## TRY IT
Where the line with "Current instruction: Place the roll" appears below, start writing out lines exactly, and finish with the line with "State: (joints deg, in", which is included; write out nothing else.

━━━ SUPPLIED RECORDS ━━━

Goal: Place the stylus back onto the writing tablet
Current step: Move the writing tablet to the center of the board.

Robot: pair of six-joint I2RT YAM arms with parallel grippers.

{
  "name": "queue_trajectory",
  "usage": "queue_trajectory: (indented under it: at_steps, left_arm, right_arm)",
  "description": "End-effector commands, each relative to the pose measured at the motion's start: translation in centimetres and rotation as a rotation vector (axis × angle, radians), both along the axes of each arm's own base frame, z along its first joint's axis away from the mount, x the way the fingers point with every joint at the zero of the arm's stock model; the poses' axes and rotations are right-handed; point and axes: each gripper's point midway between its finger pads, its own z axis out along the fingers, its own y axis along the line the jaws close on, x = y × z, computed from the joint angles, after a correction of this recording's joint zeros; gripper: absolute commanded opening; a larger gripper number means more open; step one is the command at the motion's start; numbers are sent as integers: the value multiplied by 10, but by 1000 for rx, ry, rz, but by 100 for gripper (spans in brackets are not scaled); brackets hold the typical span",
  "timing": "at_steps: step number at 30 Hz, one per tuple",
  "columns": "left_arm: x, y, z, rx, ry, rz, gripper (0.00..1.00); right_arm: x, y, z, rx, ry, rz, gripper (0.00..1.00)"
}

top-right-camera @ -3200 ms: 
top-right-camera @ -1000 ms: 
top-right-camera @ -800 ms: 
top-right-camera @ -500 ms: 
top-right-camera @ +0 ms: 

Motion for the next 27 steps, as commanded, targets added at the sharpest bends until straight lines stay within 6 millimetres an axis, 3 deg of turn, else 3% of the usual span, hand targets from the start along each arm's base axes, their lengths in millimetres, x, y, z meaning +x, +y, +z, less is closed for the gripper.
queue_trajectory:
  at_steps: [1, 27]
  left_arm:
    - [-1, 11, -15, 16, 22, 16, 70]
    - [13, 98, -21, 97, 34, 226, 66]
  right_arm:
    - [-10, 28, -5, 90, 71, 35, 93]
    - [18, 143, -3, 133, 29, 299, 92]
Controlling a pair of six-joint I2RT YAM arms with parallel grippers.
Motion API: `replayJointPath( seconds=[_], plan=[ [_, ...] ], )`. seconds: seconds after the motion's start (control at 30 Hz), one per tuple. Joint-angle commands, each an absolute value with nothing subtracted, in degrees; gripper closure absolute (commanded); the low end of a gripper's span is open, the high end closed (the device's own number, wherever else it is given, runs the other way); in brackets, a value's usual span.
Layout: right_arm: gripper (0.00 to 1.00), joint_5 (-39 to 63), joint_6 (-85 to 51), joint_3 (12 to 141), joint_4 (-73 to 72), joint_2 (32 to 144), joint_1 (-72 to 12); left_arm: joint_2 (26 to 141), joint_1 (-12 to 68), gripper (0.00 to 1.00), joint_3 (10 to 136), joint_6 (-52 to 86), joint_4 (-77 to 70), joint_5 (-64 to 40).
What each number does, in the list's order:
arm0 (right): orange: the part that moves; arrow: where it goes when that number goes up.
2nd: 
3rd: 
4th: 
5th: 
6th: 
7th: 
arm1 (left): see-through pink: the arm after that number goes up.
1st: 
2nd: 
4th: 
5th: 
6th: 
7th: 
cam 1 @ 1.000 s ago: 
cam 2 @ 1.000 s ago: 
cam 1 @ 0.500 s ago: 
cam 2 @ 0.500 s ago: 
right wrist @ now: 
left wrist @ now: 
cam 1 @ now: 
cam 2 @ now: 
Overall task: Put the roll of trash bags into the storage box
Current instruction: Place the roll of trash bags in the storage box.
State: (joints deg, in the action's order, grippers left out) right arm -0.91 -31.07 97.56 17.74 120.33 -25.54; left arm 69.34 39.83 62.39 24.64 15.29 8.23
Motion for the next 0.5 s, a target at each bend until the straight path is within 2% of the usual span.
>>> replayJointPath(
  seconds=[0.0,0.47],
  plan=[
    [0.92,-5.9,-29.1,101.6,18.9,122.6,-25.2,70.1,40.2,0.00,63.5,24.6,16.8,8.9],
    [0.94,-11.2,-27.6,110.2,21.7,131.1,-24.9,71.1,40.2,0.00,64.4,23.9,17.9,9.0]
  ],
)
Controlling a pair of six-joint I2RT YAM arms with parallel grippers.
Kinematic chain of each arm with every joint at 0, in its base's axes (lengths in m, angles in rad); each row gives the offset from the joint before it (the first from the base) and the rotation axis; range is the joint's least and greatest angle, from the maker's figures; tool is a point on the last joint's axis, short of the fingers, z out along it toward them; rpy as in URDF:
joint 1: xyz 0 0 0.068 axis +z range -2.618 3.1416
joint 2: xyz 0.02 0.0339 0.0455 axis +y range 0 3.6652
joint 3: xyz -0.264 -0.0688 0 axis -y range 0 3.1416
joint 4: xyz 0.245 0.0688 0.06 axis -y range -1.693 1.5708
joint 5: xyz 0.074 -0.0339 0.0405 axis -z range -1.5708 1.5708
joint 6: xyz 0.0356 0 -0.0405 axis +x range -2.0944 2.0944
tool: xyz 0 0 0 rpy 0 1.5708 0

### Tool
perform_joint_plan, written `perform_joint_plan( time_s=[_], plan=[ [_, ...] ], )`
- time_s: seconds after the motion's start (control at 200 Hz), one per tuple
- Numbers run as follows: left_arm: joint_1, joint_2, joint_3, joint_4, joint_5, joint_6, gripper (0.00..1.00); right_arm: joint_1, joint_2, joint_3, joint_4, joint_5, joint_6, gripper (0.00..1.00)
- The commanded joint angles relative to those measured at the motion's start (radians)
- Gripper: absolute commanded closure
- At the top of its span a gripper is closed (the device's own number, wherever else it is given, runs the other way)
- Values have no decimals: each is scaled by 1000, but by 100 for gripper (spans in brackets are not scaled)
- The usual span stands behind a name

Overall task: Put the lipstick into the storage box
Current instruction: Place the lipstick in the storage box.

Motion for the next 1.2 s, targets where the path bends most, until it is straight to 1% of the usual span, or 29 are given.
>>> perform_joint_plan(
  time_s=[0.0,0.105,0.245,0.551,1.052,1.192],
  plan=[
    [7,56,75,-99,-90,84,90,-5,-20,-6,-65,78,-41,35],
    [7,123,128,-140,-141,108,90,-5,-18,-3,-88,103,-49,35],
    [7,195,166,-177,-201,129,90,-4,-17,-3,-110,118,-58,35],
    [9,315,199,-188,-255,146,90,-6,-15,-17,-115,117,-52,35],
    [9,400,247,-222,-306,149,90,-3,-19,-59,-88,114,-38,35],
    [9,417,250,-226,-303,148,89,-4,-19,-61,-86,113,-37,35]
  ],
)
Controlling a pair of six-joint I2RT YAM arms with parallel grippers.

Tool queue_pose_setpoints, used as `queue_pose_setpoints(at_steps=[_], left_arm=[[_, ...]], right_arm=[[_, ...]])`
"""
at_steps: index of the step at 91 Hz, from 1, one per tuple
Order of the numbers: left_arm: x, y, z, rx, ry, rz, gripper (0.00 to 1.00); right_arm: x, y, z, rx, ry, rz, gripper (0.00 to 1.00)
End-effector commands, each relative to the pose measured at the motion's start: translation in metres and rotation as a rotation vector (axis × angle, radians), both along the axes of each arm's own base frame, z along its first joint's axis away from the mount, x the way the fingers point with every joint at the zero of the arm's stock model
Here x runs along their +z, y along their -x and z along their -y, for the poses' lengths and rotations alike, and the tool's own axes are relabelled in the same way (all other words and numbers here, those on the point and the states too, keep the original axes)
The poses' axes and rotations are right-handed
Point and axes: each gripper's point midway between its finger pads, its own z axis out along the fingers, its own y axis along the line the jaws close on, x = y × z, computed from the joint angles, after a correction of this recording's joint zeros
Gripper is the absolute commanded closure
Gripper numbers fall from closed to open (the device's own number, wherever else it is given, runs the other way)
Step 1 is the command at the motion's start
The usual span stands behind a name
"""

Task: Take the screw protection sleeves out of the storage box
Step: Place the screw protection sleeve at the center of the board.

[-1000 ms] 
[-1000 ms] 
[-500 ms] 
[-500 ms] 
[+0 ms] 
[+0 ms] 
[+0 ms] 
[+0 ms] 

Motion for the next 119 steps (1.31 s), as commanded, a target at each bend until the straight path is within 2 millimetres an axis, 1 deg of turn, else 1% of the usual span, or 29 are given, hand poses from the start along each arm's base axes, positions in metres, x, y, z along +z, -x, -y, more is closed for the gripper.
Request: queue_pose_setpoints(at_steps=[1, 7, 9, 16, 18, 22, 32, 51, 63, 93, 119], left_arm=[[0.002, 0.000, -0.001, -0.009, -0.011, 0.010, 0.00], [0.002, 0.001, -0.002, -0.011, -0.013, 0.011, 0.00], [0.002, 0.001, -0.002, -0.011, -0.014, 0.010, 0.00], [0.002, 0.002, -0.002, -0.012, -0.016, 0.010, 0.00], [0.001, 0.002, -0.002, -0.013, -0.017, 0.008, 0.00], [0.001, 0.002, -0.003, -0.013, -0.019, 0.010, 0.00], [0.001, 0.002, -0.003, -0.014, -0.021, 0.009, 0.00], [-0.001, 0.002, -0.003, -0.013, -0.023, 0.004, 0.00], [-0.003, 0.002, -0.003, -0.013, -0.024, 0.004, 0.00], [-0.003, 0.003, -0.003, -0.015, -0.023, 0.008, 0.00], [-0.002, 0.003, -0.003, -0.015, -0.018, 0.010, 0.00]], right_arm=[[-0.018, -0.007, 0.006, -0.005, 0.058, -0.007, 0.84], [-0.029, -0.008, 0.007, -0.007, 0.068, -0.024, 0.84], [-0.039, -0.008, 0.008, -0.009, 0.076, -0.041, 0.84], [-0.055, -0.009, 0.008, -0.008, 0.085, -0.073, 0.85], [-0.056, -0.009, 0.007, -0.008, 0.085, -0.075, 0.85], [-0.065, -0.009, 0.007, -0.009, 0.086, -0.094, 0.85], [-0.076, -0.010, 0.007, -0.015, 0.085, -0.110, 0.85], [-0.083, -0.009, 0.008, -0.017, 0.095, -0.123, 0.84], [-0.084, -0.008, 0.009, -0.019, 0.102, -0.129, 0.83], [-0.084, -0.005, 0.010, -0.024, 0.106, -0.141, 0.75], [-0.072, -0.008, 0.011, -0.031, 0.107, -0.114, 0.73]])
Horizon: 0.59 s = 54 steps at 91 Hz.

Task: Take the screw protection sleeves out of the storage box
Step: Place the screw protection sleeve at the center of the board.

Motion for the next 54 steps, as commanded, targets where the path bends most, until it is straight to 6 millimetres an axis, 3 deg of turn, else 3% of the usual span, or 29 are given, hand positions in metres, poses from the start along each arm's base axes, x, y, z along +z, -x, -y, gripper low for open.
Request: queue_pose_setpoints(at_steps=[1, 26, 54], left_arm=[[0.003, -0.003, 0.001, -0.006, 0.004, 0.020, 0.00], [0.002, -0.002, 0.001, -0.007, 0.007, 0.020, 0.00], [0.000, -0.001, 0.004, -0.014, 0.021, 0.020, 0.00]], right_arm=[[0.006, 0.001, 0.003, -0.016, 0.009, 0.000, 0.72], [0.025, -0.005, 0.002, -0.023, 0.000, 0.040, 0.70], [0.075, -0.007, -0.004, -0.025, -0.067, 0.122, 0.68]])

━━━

## RESULT OF THIS EXERCISE
Current instruction: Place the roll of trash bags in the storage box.
State: (joints deg, in the action's order, grippers left out) right arm -0.91 -31.07 97.56 17.74 120.33 -25.54; left arm 69.34 39.83 62.39 24.64 15.29 8.23

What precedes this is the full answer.